In 2011, when Qatar Sports Investments began negotiating to buy Paris St-Germain, the club had just finished 13th in Ligue 1—so perilously close to oblivion that Nasser Al-Khelaifi, leading the talks, found himself regularly checking match results out of genuine fear they might end up purchasing a second-division club instead. That anxiety seemed justified. PSG had no stars, no sustainable model, no clear identity. They were a paradox: a major European capital with boundless talent pools, yet utterly lacking in structure, prestige, and credibility on the continental stage.
What followed was one of modern football's most dramatic cultural rebuilds—not just a spending spree, but a fundamental reckoning with what a club could be.
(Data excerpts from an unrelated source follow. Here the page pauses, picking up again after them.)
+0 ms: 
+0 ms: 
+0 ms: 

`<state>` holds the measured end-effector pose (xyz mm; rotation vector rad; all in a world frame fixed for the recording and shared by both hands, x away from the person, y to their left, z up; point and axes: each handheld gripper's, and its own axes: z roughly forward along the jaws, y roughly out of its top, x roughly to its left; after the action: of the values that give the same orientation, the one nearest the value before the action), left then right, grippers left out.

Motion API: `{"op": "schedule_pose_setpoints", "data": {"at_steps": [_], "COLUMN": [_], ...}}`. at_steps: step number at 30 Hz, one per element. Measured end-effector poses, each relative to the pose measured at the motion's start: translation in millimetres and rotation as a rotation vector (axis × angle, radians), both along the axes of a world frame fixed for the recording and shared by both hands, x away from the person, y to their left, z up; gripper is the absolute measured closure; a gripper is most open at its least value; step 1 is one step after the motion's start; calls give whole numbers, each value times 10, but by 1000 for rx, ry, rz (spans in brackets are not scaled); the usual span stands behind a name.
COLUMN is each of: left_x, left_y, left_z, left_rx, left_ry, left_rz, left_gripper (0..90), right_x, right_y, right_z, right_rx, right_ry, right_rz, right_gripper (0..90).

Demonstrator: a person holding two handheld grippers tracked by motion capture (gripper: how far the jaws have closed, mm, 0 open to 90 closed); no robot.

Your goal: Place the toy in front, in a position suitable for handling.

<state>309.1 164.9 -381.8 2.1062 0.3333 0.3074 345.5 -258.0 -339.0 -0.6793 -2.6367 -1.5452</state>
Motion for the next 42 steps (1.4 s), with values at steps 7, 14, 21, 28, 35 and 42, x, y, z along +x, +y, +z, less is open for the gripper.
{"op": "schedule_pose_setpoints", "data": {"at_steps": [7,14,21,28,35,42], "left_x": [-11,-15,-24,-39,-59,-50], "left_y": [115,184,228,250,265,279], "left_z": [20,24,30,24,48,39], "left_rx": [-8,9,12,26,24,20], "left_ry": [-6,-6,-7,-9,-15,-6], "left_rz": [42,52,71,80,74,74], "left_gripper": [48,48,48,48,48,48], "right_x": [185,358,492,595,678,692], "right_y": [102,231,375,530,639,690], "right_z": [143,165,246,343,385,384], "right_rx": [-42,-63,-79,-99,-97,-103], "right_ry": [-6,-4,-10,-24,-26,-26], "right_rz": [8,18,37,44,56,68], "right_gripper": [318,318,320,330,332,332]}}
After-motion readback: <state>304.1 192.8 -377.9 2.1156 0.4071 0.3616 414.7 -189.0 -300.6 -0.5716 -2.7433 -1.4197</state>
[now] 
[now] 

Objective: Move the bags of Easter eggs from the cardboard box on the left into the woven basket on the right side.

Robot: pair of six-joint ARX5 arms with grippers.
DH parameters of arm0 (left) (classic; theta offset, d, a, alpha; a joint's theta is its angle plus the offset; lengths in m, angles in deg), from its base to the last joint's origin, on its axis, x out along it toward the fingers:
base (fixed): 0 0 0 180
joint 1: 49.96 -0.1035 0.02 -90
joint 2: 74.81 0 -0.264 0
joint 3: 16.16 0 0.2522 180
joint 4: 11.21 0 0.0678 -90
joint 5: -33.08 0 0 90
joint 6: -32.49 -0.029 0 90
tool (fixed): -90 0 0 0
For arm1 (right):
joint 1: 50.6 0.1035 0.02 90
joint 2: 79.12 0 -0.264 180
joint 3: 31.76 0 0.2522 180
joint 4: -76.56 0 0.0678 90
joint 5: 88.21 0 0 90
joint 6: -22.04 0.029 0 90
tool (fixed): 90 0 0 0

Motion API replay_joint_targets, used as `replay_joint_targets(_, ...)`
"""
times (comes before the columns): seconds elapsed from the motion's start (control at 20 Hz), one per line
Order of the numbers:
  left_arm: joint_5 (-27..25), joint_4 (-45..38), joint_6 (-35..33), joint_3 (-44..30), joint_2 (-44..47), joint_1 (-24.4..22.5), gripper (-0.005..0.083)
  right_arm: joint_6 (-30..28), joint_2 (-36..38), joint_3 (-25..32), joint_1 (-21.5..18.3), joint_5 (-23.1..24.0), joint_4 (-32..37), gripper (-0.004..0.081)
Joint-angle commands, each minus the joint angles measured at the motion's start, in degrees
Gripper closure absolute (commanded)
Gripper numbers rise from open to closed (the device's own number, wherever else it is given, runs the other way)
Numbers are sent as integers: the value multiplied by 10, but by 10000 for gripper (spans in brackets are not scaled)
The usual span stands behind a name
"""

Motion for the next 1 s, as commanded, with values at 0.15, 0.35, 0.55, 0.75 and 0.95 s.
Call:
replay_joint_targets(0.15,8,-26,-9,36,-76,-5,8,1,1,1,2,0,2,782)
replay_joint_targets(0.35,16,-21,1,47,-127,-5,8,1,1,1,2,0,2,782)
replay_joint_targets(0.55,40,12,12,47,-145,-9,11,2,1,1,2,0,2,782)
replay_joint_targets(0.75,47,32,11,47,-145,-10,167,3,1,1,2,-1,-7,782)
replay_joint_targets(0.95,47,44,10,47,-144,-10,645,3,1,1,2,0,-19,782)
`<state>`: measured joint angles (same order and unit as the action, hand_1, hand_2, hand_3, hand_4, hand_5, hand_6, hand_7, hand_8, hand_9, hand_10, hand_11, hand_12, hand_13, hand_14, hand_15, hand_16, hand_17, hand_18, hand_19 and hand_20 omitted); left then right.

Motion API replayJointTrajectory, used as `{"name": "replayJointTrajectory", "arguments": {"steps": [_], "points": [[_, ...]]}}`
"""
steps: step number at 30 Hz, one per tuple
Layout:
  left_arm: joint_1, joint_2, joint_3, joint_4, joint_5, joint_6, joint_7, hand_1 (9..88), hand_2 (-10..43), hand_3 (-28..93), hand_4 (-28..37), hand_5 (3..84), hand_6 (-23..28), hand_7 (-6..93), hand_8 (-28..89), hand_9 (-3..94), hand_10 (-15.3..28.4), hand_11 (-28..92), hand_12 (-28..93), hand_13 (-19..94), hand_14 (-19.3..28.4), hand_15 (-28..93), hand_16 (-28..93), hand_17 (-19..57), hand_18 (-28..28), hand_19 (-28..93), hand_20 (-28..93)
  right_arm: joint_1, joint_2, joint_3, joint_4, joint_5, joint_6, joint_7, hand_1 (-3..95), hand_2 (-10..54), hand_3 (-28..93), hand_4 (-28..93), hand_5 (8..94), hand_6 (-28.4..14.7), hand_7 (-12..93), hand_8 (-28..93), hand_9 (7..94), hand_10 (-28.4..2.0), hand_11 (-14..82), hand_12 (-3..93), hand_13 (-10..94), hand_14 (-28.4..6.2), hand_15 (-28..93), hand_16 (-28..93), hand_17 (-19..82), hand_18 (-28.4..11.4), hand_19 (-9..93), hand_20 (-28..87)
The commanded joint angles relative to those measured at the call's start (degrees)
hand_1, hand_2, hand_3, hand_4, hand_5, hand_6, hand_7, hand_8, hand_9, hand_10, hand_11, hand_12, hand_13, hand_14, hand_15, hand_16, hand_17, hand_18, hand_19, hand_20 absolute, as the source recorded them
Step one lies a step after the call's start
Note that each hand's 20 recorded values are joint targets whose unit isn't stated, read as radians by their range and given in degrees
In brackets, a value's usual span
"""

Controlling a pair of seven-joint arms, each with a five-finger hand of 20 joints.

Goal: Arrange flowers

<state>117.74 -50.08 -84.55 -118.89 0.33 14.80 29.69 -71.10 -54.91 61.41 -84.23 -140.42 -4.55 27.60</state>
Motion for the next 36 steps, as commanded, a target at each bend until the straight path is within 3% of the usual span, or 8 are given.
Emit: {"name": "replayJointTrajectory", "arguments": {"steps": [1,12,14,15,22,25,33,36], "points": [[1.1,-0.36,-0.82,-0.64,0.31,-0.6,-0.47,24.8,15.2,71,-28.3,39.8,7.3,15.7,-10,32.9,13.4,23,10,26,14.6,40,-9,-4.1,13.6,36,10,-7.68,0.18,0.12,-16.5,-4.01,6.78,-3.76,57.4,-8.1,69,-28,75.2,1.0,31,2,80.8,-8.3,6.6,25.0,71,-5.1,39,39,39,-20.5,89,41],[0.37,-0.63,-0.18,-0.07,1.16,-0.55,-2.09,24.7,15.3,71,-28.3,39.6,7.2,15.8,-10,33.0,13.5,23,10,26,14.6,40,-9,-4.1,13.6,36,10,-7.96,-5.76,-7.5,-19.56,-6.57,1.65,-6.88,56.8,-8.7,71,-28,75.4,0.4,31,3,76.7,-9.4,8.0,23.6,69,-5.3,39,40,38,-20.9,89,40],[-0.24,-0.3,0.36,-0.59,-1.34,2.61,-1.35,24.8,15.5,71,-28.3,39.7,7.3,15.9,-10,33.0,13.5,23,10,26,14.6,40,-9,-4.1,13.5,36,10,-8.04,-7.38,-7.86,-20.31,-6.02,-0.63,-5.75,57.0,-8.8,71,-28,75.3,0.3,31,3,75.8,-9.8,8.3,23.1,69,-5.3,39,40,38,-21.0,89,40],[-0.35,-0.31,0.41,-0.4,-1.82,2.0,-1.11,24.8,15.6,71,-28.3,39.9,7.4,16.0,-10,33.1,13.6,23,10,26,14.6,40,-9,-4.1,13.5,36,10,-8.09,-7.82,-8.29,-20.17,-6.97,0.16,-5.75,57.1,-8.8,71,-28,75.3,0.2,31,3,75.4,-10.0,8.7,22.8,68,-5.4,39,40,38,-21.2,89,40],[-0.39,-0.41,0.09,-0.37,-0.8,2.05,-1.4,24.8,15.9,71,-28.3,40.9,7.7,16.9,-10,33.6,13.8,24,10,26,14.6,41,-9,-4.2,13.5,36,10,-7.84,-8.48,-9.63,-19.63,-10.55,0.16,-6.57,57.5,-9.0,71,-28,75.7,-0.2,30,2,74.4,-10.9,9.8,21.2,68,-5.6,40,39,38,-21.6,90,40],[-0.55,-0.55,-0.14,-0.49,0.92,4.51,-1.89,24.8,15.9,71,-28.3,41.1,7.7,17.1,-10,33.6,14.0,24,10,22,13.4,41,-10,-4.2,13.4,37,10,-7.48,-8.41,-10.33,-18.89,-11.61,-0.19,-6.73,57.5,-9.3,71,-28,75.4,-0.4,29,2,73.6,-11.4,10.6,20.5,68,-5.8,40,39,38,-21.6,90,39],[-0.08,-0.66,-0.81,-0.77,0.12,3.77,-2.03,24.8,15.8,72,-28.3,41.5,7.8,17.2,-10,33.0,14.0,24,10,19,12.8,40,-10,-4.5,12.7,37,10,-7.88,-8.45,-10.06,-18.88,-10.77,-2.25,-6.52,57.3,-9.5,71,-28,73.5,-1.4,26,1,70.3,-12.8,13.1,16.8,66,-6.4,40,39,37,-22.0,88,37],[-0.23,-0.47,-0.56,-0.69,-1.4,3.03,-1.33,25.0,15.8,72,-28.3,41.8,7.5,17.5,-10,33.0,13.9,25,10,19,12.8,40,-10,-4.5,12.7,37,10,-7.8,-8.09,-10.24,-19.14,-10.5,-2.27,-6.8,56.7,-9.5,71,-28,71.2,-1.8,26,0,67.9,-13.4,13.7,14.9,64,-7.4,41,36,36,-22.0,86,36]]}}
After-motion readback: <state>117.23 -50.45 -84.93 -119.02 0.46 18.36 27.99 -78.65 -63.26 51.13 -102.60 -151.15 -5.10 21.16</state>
The early QSI years came swiftly and loudly. Zlatan Ibrahimović arrived, then Neymar, then Kylian Mbappé, then Lionel Messi. Critics called it the "bling-bling era," but internally it served a purpose: the fastest route to relevance. These signings forced PSG into the global conversation and delivered domestic dominance, but they also exposed the fractures in star-centric football. Mbappé, barely 18, reportedly told club representatives he would join PSG instead of Real Madrid only if guaranteed to play every match. Neymar had contract language written in granting him power to decide not to travel to some games. When basketball legend Kobe Bryant visited the training ground, Neymar and Mbappé wanted to break from coach Unai Emery's prepared schedule to train with enthusiasm and impress their guest. Even small disputes—over training schedules, over who took penalties—revealed how quickly individual egos could corrode collective purpose. The dressing room became a stage for competing hierarchies rather than unified ambition.
By 2024, Al-Khelaifi had seen enough. He publicly declared an end to the bling-bling era and reframed the central question: instead of "How do we win the Champions League?" the club asked, "What kind of football do we want to play?" The answer was attacking football with French players at its heart. For the first time under QSI, PSG chose a footballing identity first, then appointed a coach to enforce it, then built the squad accordingly. That coach was Luis Enrique.
What happened next was transformative. Messi, Neymar, Mbappé, Marco Verratti, Sergio Ramos—the icons of the previous era—were moved on. Not as punishment, but as necessary reset. No player would be above the team. Enrique enforced discipline with clarity PSG had lacked for years. In late September, when Ousmane Dembélé arrived just 10 minutes late for training before a Champions League fixture against Arsenal, Enrique dropped him immediately. That signal cascaded through the squad. When Dembélé was substituted in matches, he encouraged his replacement rather than sulking. Injured players attended training. Referees were no longer hectored. The theatrics stopped.
The results were visible not just in titles but in small, telling details. PSG became the team with the fewest yellow cards in Europe's top five leagues—a statistical mirror of a club that had finally aligned individual ambition with collective discipline. Players had answered the call of unity, and a club that once seemed destined for mediocrity was defending its Champions League title against Arsenal.